# Exercise details
Until you reach the line containing "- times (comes", reproduce each line of the listing exactly, please, and include that line as well.
────────
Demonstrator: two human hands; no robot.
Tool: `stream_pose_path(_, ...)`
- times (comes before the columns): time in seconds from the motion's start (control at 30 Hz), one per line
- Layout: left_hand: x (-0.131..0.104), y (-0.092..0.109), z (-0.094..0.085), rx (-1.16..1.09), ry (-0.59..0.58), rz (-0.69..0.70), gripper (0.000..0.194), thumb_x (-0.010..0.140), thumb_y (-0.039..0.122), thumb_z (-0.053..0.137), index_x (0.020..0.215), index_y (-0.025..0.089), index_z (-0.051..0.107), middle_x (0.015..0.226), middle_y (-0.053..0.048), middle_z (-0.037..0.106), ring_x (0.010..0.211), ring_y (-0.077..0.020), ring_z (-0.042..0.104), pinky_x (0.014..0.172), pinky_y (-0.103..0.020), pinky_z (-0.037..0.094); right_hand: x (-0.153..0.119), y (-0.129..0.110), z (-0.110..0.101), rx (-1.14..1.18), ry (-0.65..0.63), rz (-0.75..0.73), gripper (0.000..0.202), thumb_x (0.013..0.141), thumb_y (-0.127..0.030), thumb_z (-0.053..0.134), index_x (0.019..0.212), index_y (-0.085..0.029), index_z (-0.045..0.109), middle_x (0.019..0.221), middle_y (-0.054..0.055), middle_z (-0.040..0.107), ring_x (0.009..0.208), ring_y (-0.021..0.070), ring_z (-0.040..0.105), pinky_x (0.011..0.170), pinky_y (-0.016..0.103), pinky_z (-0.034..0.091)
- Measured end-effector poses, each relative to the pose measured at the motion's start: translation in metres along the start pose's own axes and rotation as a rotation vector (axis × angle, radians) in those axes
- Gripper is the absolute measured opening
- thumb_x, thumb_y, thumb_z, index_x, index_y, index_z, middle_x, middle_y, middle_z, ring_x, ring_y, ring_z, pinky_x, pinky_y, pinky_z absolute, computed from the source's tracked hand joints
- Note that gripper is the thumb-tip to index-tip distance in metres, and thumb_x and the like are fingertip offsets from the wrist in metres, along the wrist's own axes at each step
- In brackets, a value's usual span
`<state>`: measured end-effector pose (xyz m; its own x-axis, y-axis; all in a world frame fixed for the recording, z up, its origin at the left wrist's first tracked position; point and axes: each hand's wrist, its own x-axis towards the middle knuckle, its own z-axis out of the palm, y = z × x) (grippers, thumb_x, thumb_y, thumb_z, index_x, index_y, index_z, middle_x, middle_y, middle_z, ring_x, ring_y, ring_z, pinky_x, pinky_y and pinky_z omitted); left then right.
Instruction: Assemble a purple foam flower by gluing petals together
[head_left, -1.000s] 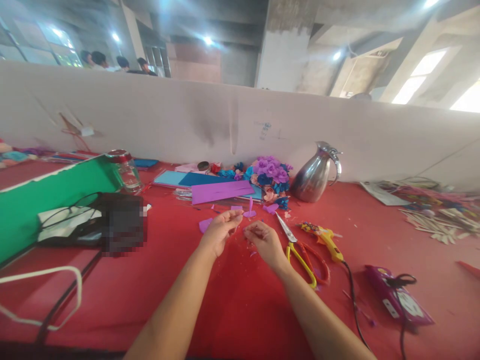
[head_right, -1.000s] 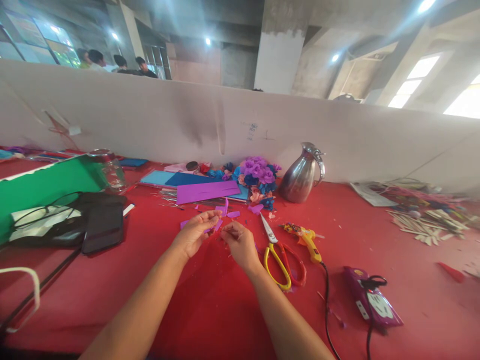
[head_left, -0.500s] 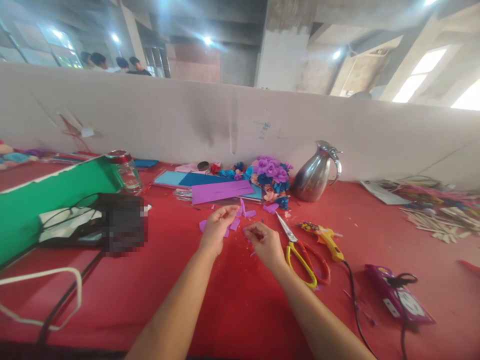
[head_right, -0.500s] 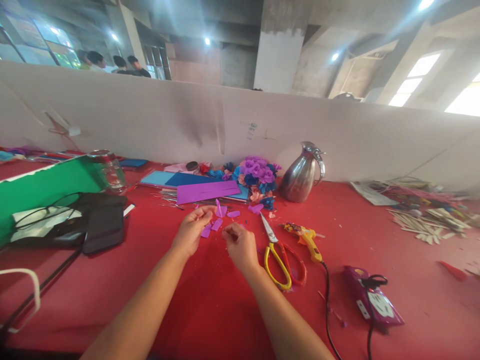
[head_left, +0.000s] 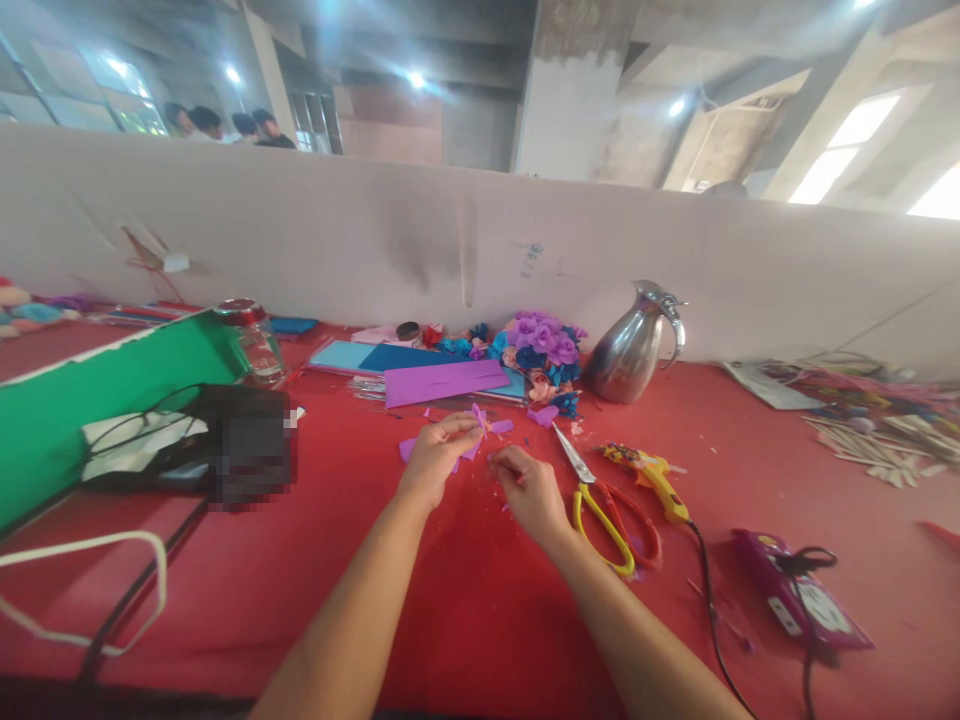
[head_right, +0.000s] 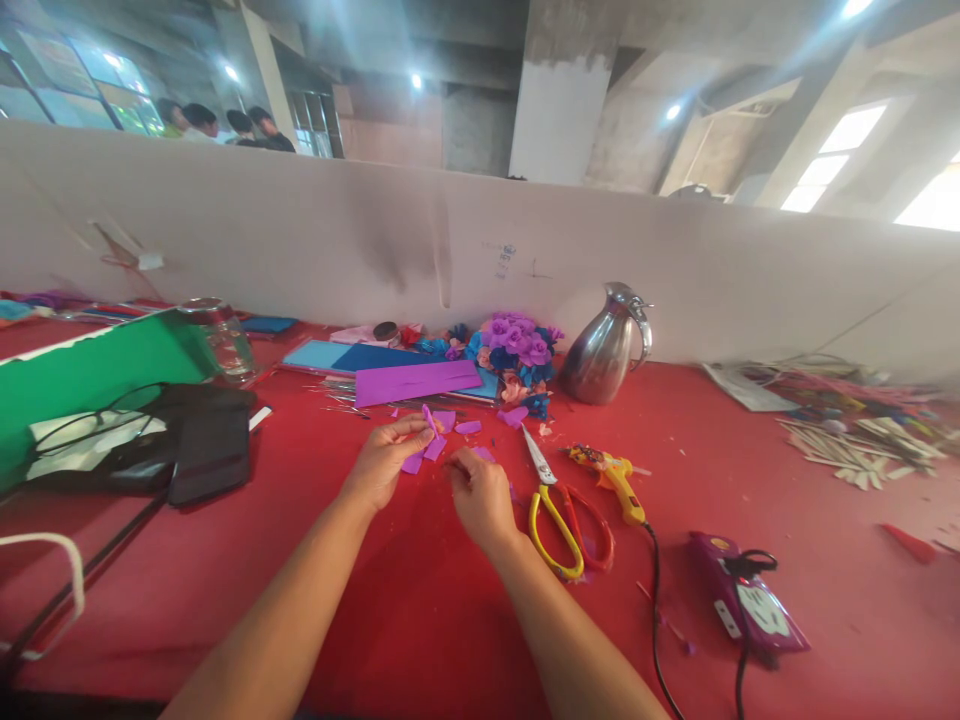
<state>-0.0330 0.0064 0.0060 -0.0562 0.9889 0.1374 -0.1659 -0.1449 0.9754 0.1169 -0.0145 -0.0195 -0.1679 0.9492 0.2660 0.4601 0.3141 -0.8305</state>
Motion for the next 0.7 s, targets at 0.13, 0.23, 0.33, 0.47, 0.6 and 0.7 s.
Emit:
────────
# Answer to the exercise
Demonstrator: two human hands; no robot.
Tool: `stream_pose_path(_, ...)`
- times (comes before the columns): time in seconds from the motion's start (control at 30 Hz), one per line

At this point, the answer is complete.